IT equipment in the connected home
This week has seen me re-evaluate the amount of kit I run in our house, of late i’ve added a few bits of kit here and there, and all of a sudden our electricity usage has been steadily increasing, this time last year we were using around 20Kw a day, our average of late is 25Kw a day, we’ve added a few gadgets here and there and not noticed this increase.
5Kw doesn’t sound a lot, at just 12.5p a unit thats 62.5p a week, or almost £19 a month, which is quite scary.
After thinking about what we’ve added in the past 12 months, we’re currently using three small servers, an I3 based windows 2012 essentials box, and two mac mini’s for media sharing, attached to those mac mini’s are a pair of USB3 4 Tb disks, an additional 24 port switch as we’d run out of live ethernet sockets, oh and another 4 disk NAS, 3 POE wifi points and a new IP Camera for the front of the house.
In a completely unrelated conversation with a friend in Canada who is big into the minimal lifestyle I decided it the time was right to re-evaluate the technology we’re using.

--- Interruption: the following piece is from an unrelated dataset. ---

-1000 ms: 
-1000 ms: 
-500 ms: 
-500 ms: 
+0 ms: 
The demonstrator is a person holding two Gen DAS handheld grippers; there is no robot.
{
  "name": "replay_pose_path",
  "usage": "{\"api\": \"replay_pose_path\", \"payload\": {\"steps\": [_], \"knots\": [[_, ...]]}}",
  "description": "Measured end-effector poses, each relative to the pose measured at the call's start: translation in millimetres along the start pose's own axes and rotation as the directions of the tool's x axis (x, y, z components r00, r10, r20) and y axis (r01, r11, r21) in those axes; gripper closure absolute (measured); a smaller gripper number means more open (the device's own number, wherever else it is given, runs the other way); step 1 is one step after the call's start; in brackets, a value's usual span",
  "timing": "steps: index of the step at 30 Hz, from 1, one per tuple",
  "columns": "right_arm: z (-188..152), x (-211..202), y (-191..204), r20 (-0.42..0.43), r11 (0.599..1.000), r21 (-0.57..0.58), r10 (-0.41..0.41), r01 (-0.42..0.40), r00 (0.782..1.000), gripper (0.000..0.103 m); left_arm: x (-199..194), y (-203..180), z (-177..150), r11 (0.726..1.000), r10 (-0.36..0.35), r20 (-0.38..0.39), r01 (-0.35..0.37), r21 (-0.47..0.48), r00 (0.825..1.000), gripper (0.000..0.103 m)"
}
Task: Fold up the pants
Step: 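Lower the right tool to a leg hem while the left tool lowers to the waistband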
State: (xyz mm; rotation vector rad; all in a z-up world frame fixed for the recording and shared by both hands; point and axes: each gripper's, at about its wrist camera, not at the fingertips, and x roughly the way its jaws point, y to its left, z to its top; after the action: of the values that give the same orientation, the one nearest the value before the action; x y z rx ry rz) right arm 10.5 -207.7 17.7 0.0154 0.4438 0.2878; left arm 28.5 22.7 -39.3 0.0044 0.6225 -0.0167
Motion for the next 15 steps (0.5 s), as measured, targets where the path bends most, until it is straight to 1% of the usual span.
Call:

Currently we have 3 machines all providing media services, from iTunes servers, to DLNA via Plex. These 3 machines are on 7×24, generally we watch TV maybe between 7 and 11pm at night, so 20 hours of machines running for no real reason.

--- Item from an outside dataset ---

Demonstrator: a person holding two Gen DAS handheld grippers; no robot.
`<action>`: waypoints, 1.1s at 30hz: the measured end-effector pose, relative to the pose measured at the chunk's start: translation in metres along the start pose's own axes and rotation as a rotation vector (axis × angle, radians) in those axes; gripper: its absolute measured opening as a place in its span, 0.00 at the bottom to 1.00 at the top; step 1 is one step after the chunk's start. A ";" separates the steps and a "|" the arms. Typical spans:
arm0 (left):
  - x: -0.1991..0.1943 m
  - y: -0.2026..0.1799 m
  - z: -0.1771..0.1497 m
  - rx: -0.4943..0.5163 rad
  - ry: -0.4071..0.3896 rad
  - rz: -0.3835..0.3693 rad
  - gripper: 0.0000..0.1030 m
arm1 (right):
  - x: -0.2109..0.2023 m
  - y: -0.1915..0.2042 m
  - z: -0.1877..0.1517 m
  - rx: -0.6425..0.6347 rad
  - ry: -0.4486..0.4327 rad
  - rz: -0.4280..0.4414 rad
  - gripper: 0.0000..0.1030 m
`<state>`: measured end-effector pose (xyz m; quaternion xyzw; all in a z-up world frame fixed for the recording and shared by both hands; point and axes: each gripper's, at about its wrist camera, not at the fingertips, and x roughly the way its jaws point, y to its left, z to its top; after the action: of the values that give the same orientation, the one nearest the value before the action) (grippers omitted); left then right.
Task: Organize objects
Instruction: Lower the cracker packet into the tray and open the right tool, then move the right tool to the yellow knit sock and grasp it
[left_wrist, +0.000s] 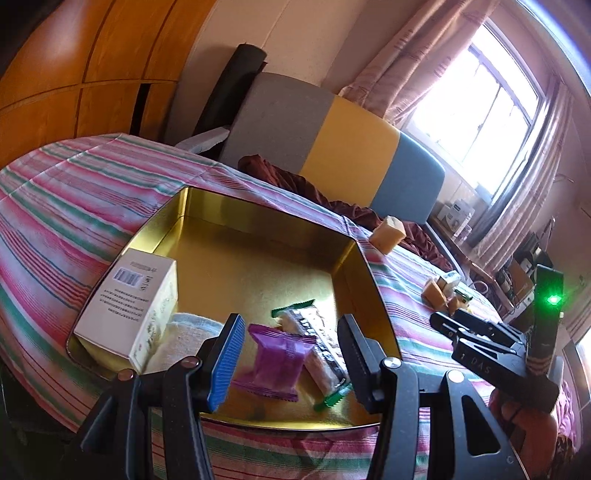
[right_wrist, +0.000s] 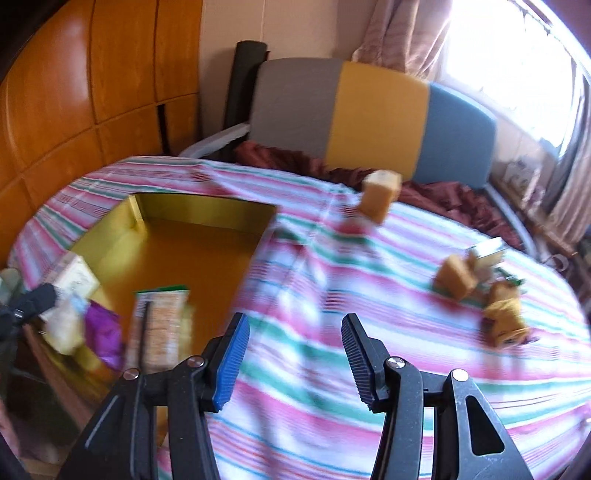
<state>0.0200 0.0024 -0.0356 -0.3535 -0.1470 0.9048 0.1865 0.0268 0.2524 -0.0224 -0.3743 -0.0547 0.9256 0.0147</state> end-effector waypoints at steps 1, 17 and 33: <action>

The first task is to reduce the number of machines running purely for media purposes. This can and will be achieved with a Synology DS1815+ NAS device. I already have 4 1.5Tb hard drives for it, and will be purchasing 4 3Tb WD Red NAS drives.
As with most NAS devices these days, it uses an Intel Atom, and has a lovely interface with add-ons that can be integrated, most important of which is the Plex server, it makes a great file server, and with 14Tb should keep me going for a while.
I plan on installing the surveillance station application to replace the current Windows server / Blue Iris setup i’m currently running.
Another interesting application is the Bittorrent Sync file sync system. Basically dropbox features but the data is only stored on your own machines. There is also a Cloud Station add-in that does similar things, I only want to use one, so a review will come later.
So theres the current plan, it should enable me to turn off all 3 of the other boxes i have running, though i may choose to resurrect the old Atom machine i have as a windows server just for managed print, and managing the Office 365 email we use.